→ **SOURCE DATA**
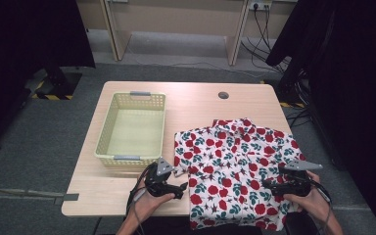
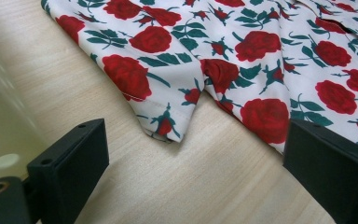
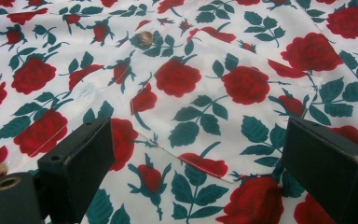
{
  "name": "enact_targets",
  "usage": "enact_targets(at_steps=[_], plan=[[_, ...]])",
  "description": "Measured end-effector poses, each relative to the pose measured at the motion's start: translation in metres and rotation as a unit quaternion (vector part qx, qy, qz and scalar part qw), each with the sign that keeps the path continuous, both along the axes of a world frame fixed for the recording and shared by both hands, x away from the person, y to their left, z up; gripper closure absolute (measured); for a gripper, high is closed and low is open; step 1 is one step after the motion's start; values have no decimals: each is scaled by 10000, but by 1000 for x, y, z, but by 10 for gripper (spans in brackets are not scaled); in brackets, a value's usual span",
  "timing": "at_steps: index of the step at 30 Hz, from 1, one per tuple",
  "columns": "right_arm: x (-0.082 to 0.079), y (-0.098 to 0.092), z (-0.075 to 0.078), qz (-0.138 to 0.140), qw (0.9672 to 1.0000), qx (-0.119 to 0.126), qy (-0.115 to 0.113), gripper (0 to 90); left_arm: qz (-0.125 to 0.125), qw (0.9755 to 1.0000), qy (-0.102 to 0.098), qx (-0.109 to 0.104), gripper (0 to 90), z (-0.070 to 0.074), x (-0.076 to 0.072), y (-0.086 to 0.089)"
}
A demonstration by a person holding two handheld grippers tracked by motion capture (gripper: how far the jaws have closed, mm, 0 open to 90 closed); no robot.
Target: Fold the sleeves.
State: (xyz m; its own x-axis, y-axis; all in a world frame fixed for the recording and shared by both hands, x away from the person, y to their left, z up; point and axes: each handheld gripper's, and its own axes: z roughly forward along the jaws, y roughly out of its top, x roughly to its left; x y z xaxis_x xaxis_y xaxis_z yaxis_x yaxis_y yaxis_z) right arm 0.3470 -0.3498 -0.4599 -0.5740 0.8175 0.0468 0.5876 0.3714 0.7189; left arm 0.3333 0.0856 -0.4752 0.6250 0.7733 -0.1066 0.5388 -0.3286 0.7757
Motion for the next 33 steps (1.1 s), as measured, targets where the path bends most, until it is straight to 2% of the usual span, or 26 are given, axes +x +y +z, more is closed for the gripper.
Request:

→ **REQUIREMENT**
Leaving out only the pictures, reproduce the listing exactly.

→ **ANSWER**
{
  "name": "enact_targets",
  "usage": "enact_targets(at_steps=[_], plan=[[_, ...]])",
  "description": "Measured end-effector poses, each relative to the pose measured at the motion's start: translation in metres and rotation as a unit quaternion (vector part qx, qy, qz and scalar part qw), each with the sign that keeps the path continuous, both along the axes of a world frame fixed for the recording and shared by both hands, x away from the person, y to their left, z up; gripper closure absolute (measured); for a gripper, high is closed and low is open; step 1 is one step after the motion's start; values have no decimals: each is scaled by 10000, but by 1000 for x, y, z, but by 10 for gripper (spans in brackets are not scaled); in brackets, a value's usual span",
  "timing": "at_steps: index of the step at 30 Hz, from 1, one per tuple",
  "columns": "right_arm: x (-0.082 to 0.079), y (-0.098 to 0.092), z (-0.075 to 0.078), qz (-0.138 to 0.140), qw (0.9672 to 1.0000), qx (-0.119 to 0.126), qy (-0.115 to 0.113), gripper (0 to 90); left_arm: qz (-0.125 to 0.125), qw (0.9755 to 1.0000), qy (-0.102 to 0.098), qx (-0.109 to 0.104), gripper (0 to 90), z (-0.070 to 0.074), x (-0.076 to 0.072), y (-0.086 to 0.089)"
}
A demonstration by a person holding two handheld grippers tracked by motion capture (gripper: how far the jaws have closed, mm, 0 open to 90 closed); no robot.
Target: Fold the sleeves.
State: (xyz m; its own x-axis, y-axis; all in a world frame fixed for the recording and shared by both hands, x away from the person, y to their left, z up; point and axes: each handheld gripper's, and its own axes: z roughly forward along the jaws, y roughly out of its top, x roughly to its left; x y z xaxis_x xaxis_y xaxis_z yaxis_x yaxis_y yaxis_z) right arm 0.3470 -0.3498 -0.4599 -0.5740 0.8175 0.0468 0.5876 0.3714 0.7189; left arm 0.3333 0.0856 -0.4752 0.6250 0.7733 -0.1066 0.5388 -0.3286 0.7757
Motion for the next 33 steps (1.1 s), as measured, targets where the path bends most, until it is straight to 2% of the usual span, or 26 are given, axes +x +y +z, more is closed for the gripper.
Request:

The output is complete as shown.